Discussion in 'Beyond the Basics' started by MDowdey, Oct 12, 2005.
why is this so cheap?
hmmmm...why am i seeing IR filters for 40 bucks, then some are like 300 bucks?
and is this the type of filter i can put on my DSLR to get that oh so funky IR effect?
I dunno, the way I read it, these filters just filter out xray energy, not visible light. It's like a UV filter for IR film or maybe like a neutral density. I don't think you get the IR effect from this filter alone... Don't know for sure though.
hmmmm...im confused then...whats the one that erolmangodamnnada puts on her dang camera?
It's cheap because it's a small size and because it's eBay. Does your camera lenses take 52mm filters or 58mm or ??? I can't remember since I didn't check your lenses out that well in JT. I've got one of these and with the 10D, you're prone to getting hot spots on the image and still have to do some PS work because the image is just a big purple mess. I've heard this filter works much better with the Nikon D70 but haven't had time to try it yet.
hmmmm...thats confusing me even more. the lens i want to put it on would be a 52mm...but if i have to do a ton of crap to it, it doesnt seem worth it.
You will see the same with other kinds of filters also. It depends who is making them, how well they are making them, special materials required, supply and demand, etc... B+W filters are always more expensive than Tiffen or Hoya. Digital has increased the interest in IR photography so they are selling and making more of the popular IR filters, and the price has gone down. Possibly they are also making cheaper versions for the amateur photographer, compared to more precise versions for use in science, business, etc...
Check out this link to see an electromagnetic spectrum scale in nanometers.
Because it's ebay.
It can be a good filter and still work. Hell... from what I know the IR glass by itself is extremely cheap and it costs less than a buck to manufacture.

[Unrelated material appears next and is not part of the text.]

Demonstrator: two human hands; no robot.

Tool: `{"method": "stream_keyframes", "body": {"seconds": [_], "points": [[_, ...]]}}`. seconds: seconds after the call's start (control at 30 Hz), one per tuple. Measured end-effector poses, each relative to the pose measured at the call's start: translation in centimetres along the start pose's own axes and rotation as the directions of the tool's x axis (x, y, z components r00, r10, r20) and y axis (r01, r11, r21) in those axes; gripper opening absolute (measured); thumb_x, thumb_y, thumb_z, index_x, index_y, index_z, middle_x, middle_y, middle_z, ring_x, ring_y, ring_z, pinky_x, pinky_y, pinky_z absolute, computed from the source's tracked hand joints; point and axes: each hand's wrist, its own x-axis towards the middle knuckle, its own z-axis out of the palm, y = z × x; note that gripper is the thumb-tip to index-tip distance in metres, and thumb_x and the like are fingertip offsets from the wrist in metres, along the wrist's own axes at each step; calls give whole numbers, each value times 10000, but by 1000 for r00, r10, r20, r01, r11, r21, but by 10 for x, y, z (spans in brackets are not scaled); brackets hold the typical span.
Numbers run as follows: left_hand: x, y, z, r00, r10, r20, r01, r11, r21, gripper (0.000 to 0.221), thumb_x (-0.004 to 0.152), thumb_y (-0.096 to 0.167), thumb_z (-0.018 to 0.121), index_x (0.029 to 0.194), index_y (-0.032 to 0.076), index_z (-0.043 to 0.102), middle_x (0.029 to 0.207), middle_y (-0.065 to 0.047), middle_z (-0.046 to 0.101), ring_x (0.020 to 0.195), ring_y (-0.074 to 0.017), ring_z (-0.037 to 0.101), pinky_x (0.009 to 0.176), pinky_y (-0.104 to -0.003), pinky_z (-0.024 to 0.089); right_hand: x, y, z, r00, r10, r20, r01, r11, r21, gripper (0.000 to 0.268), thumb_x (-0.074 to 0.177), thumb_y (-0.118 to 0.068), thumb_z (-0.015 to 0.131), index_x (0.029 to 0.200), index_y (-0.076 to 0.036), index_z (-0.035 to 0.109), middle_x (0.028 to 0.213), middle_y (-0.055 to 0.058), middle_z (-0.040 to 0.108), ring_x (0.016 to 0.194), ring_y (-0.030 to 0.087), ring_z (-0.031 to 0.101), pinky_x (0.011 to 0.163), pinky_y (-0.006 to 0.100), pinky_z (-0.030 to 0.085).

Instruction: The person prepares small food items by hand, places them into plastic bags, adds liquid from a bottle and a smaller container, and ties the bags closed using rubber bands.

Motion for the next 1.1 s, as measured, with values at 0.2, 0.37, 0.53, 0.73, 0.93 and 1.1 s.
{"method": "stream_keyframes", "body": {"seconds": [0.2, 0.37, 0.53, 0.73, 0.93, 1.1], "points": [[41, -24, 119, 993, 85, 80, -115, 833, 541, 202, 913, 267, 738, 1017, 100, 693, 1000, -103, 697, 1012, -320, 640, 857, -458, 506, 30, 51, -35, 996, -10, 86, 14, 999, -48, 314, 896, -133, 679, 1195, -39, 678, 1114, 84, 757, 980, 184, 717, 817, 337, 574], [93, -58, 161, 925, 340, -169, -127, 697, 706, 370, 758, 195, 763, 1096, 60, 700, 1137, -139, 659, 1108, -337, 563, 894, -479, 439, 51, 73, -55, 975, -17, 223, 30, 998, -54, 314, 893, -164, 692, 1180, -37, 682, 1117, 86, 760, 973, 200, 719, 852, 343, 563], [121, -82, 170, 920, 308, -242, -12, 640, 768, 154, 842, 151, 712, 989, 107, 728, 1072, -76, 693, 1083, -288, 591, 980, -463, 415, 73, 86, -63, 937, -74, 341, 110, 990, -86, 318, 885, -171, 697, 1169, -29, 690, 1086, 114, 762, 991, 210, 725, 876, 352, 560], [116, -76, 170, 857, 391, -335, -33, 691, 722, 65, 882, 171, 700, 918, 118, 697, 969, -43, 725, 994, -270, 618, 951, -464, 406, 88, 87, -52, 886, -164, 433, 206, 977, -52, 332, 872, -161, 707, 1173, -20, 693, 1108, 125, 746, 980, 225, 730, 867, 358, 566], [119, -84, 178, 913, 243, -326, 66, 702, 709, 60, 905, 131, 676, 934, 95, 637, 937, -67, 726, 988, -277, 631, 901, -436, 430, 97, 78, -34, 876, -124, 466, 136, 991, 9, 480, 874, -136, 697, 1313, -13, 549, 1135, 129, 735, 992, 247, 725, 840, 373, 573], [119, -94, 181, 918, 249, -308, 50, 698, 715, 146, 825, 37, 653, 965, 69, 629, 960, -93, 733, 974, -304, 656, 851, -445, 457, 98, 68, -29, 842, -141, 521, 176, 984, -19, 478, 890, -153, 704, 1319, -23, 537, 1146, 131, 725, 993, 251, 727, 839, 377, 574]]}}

Somebody has probably manged to import them directly, and of course can't sell it for more then BH...
If you don't know for sure, then don't respond. Xrays are not involved here. :lmao:
It cuts off pretty much all visible light except some visible red and leaves infrared for your to capture.
There are some lenses which are better for doing IR work than others. 50/1.8 is good 50/1.4 is bad. The "bad" ones give you a hot spot in the middle of the frame and its not a property of the filter.
If you want to experiment with IR, get a processed roll of kodak ektachrome. When you process the roll unexposed, the transmission curve reselmbles that of R72 filter. If you put two layers on, then it works even better removing everything from the visible spectrum and getting pretty far into the IR range.
This slide can also be mounted on your flash and you can take pics of people without the long shutter speeds. Just keep in mind that wet cotton is transparent to the IR.
im totally not in the market for a film camera though. so thats out of the question. i want to do color IR with a digital, what is the best way to accomplish this?
Slap the R72 filter on, go out and shoot. What do you have? 300D 10D ?
take a tripod, cause the exposures will be from 2 to 20 seconds.
10D. and a kick ass tripod.
what is the process in Photoshop that gets the color back into it?